Get your affairs in order
Despite advice to protect staff, companies likely overhired during the boom times, as Nat Friedman, former CEO of GitHub, suggests. As I explained, there are, despite this, good and very bad ways (as demonstrated by Elon Musk) of reducing personnel in companies. As I have experienced, certain cuts can help. I’ve been through two major tech downturns, and my experiences couldn’t have been more different. For the first, I worked for a Linux-embedded startup during the height of the dot-com boom. Those who have not experienced it will find it difficult to understand how the situation was more than unusual. We were earning virtually no income and were far from profitable, but our bankers wanted to take us public, and they figured the only way to get a good valuation was to rate us against the talented engineers. Except we didn’t have many. If I remember correctly, at the time, the company only employed 40 people, and we were looking to obtain a valuation in excess of $200 million. (Unicorns didn’t exist yet.) So we did what any self-respecting dot.com company would have done: in the space of a month, we acquired six companies and increased our headcount tenfold (so as our engineering basis and costs). All went well until the dot-com boom turned into a crisis, and capital and customers disappeared. An adventure that ended soon after in layoffs and a less than rosy end.

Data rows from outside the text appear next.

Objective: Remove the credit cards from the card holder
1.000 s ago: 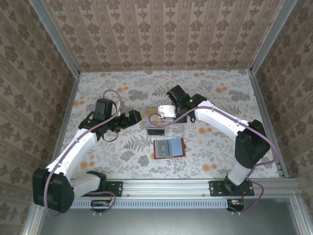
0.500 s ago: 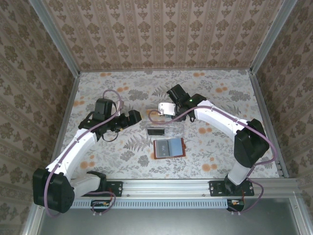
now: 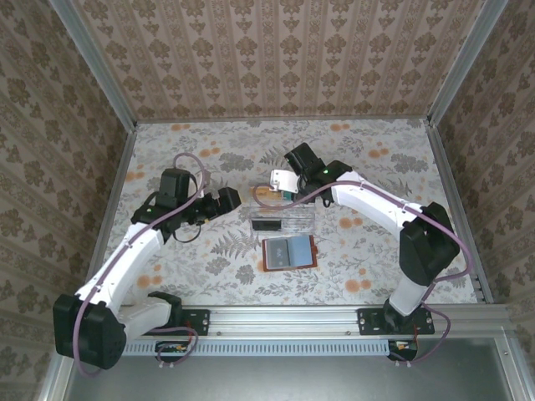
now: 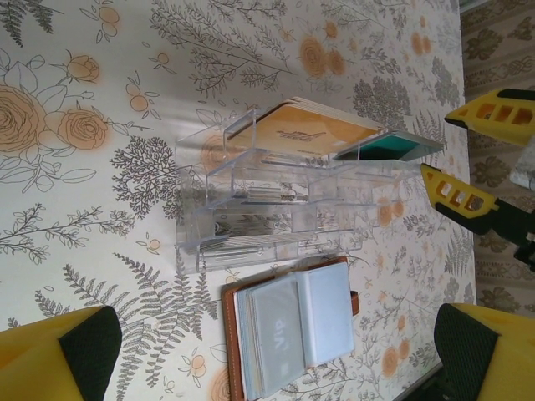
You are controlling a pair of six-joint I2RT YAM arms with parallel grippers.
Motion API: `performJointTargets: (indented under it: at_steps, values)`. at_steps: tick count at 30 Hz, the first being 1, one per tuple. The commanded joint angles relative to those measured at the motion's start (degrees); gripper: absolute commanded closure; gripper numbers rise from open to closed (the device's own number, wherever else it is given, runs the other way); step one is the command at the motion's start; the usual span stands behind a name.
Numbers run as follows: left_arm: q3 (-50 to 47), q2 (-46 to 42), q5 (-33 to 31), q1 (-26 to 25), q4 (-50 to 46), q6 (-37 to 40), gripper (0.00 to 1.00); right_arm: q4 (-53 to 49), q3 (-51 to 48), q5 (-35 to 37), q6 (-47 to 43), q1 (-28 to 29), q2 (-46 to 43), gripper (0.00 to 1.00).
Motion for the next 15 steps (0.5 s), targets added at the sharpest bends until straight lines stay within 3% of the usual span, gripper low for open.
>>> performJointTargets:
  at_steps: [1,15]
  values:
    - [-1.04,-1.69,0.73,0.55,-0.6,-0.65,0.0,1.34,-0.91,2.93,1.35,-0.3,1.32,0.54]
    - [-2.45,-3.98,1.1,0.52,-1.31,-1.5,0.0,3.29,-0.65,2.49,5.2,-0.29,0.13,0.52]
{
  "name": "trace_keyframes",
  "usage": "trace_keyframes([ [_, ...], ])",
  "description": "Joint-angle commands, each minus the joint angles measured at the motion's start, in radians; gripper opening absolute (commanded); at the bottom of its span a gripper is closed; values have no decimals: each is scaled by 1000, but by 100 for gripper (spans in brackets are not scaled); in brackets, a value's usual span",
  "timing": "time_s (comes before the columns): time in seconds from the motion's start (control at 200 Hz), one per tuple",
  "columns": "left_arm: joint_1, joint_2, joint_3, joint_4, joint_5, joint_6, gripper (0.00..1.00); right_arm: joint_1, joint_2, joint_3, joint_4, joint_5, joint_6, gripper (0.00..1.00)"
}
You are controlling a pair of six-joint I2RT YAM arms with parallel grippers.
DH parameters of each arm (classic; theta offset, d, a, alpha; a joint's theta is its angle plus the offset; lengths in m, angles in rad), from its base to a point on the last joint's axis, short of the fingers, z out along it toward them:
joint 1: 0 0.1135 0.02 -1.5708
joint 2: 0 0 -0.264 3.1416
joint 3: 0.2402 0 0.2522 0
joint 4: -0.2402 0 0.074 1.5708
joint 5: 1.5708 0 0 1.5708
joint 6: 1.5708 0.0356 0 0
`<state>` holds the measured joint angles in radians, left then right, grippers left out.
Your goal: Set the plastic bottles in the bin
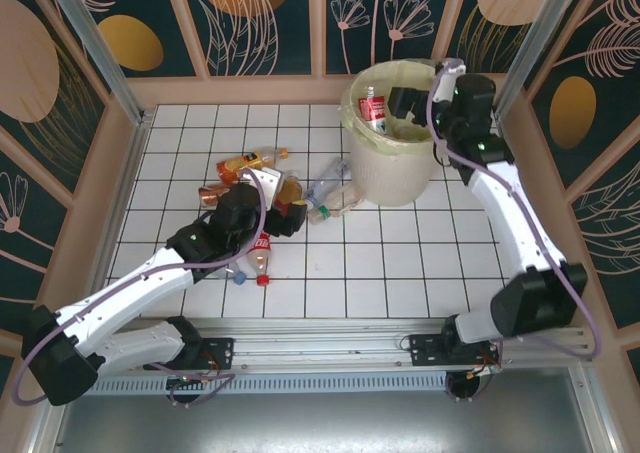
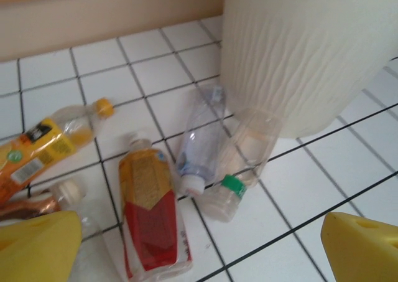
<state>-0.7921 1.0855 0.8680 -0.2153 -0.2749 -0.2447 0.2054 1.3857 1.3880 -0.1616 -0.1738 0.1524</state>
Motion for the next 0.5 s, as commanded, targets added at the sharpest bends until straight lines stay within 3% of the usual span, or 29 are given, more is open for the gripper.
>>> trace_keyframes([
  [0.0, -2, 40, 39, -110, -78, -69, 99, 70, -121, -82, 110, 116, -139, 99],
  [0.085, -2, 62, 37, -132, -74, -99, 99, 102, -166, -99, 56, 175, -125, 99],
  [0.33, 17, 189, 70, -194, -118, -156, 99, 195, -322, -236, -56, 21, -9, 98],
  [0.495, 53, 318, 113, -207, -67, -164, 96, 299, -376, -318, -116, -70, 67, 97],
])
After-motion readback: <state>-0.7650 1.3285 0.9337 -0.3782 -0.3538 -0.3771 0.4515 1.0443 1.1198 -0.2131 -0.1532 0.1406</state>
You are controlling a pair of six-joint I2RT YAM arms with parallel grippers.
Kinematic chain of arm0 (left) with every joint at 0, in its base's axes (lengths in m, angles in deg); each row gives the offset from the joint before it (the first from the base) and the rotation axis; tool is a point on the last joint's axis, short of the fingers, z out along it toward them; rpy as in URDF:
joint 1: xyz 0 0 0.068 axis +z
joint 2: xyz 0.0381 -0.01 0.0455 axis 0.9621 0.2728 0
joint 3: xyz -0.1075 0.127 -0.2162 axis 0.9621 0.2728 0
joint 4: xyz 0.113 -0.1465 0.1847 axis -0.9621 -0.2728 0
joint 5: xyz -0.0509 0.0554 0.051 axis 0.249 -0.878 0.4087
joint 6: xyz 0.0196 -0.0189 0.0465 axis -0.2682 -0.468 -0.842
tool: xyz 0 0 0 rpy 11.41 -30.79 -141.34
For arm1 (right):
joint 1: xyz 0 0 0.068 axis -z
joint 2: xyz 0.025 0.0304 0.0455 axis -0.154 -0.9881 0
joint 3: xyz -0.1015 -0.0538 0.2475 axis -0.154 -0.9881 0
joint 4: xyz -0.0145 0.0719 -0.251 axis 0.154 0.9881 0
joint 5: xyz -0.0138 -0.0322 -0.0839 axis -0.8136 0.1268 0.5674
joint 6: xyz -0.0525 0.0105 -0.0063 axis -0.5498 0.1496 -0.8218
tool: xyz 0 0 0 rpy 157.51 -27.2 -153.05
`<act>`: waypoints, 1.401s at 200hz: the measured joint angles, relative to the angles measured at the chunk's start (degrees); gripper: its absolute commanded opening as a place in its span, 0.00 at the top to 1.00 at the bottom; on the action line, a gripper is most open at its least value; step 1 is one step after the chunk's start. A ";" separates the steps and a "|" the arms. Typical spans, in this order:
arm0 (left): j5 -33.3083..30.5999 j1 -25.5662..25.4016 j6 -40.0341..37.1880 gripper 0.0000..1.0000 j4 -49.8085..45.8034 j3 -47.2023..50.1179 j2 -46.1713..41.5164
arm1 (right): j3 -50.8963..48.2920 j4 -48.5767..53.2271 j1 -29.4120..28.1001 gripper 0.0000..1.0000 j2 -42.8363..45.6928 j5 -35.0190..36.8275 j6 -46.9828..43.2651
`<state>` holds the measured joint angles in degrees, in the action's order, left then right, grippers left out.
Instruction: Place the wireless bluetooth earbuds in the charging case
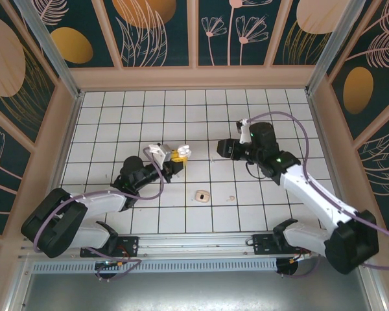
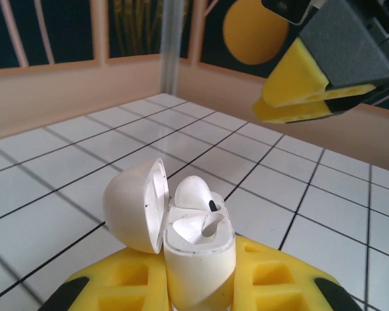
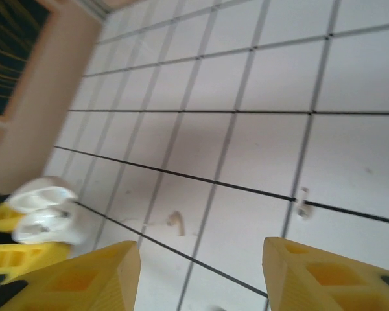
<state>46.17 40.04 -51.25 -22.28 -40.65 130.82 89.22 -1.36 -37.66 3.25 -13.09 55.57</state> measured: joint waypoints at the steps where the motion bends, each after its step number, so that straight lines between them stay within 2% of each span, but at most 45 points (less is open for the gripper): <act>1: 0.00 0.20 0.09 0.87 0.00 0.09 -0.02 | 0.15 0.17 0.02 0.48 -0.22 0.09 -0.02; 65: 0.02 3.02 4.46 0.87 0.04 2.27 -0.44 | 13.35 14.45 0.11 0.51 -22.08 4.63 -3.21; 147: 0.00 3.02 5.75 0.87 0.33 2.84 -0.92 | 24.22 18.32 0.09 0.58 -37.83 4.61 -8.37; 212: -0.02 3.02 5.81 0.87 0.35 2.86 -1.40 | 29.44 18.78 0.04 0.60 -46.03 2.27 -10.38; 280: -0.22 3.02 5.81 0.87 -0.24 2.86 -2.62 | 29.83 19.39 -0.90 0.63 -49.09 0.02 -10.80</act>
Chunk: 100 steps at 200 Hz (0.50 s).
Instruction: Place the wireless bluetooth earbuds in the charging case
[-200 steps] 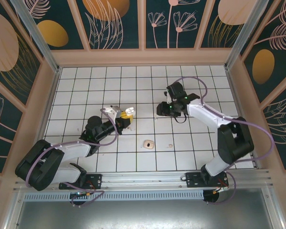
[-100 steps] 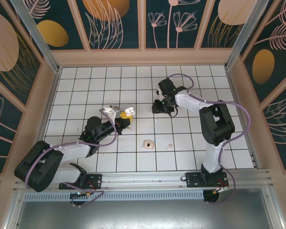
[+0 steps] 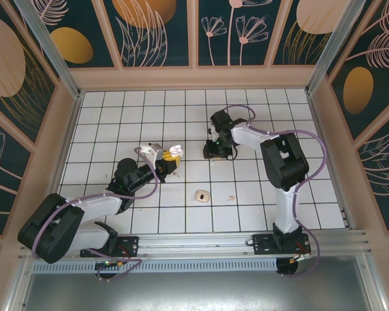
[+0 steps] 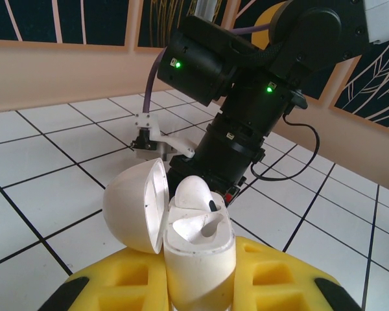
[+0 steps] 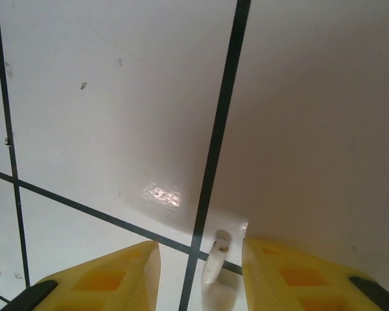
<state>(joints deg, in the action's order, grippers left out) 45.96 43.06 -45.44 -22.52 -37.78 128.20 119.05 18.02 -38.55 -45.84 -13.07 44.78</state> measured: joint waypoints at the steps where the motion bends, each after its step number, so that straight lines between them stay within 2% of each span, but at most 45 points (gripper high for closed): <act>1: 0.00 0.00 0.00 0.87 0.00 0.00 0.00 | 0.00 0.00 -0.04 0.63 0.00 -0.04 -0.02; 100: 0.04 0.00 -0.02 0.87 -1.90 -0.07 0.00 | 0.66 0.26 -1.51 0.68 -1.09 -2.75 -3.13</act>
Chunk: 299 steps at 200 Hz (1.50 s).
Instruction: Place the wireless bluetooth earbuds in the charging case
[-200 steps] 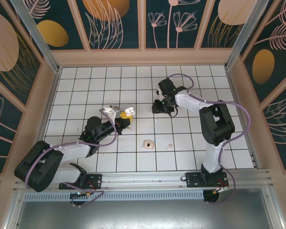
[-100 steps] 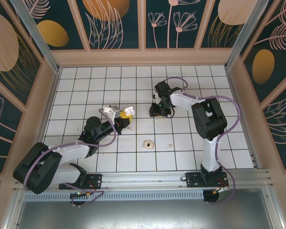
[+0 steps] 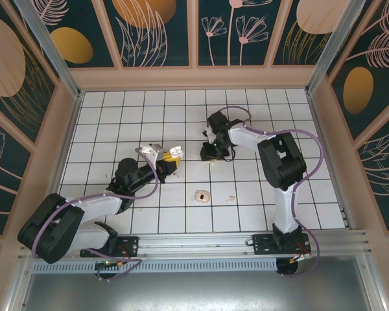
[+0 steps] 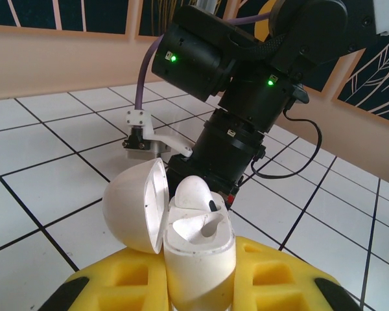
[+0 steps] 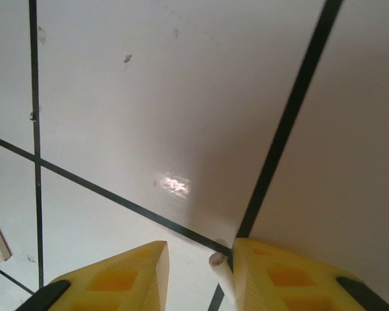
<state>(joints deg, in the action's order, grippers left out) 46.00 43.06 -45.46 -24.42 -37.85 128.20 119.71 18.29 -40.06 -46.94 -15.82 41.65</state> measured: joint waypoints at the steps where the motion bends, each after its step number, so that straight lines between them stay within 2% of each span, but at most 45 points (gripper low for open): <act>1: 0.00 0.00 0.00 0.87 -0.02 -0.02 0.00 | 0.00 0.02 -0.07 0.68 0.00 -0.04 -0.07; 71: 0.00 0.00 -0.02 0.87 -1.44 -0.44 -0.85 | 0.37 1.31 -1.79 0.70 0.00 -2.75 -2.93; 110: 0.02 0.00 -0.02 0.88 -2.78 -1.09 -0.98 | 0.66 1.77 -2.12 0.68 0.15 -2.51 -3.26; 188: -1.49 0.00 -0.04 0.88 -6.27 -1.40 -4.85 | -4.15 1.66 -0.83 0.63 12.46 0.46 5.84; 260: -1.53 0.00 0.02 0.88 -6.78 -1.38 -4.87 | -9.09 2.58 1.03 0.61 13.44 3.56 11.15; 299: -1.51 0.00 0.24 0.88 -6.91 -1.38 -4.81 | -9.46 2.69 1.86 0.56 13.42 4.66 12.04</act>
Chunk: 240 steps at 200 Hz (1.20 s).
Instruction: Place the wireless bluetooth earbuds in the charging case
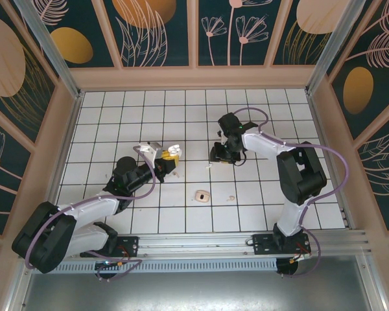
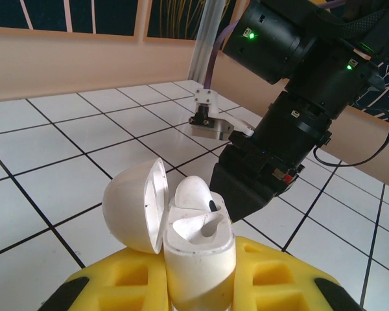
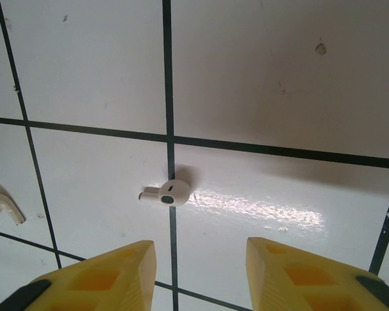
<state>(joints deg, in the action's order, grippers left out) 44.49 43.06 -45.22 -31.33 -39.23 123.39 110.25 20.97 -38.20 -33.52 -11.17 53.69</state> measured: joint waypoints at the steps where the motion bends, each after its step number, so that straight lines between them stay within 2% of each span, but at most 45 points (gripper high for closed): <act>1: 0.00 0.00 0.02 0.88 0.00 0.00 0.00 | 0.00 0.00 0.00 0.56 0.00 0.00 0.09; 119: -0.02 0.00 1.05 0.88 0.00 0.00 0.00 | 0.33 -0.98 0.00 0.56 -3.96 -0.31 1.29; 183: -0.04 0.00 1.31 0.88 0.02 0.00 0.00 | 2.19 -3.02 -1.29 0.63 -6.71 -2.91 2.10; 240: -0.04 0.00 1.29 0.88 0.00 0.00 0.00 | 5.01 -4.09 -3.37 0.63 -9.97 -4.17 2.32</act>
<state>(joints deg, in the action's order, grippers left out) 44.45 43.06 -43.93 -31.33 -39.23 123.39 115.25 16.89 -41.57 -43.48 -15.34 56.01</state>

If I compare this with another open source startup, Alfresco, for which I worked during the recession of 2007-2008, I can say that unlike my previous experience, our CEO, John Powell, was extremely cautious. As a former COO of Business Objects, he knew how to run his ship and he kept us profitable. We have increased headcount based on revenue growth and reduced expenses as needed to maintain profitability. The economy was in turmoil, but I felt safe. It’s an understatement to say that my colleagues and I have worked hard to ensure client success under difficult circumstances. I’m not sure I’ve ever experienced such camaraderie, and that togetherness has absolutely helped the company thrive through the recession.
Of course, a company should reduce its workforce if it has to, but it should do so very carefully. People bring a clear advantage. They innovate. They find ways to do more with less. I already hear some people saying “they will just fire the worst performers”. But we know that layoffs don’t always happen like that. I know people who were recently terminated by Stripe, yet were performing very well at some of the most demanding employers like AWS. Even if the company only manages to let the worst performing employees go, the environment created by the mass job cuts is toxic. And it risks losing its best elements as soon as they find a new job. I don’t mean that these decisions are easy. Rather, I remind you that the best strategy in a recession is to help people do more (as a supplier) and to protect their instincts and capacities for innovation (as an employer). Microsoft came up with the first idea, and I’ll take some credit for the second.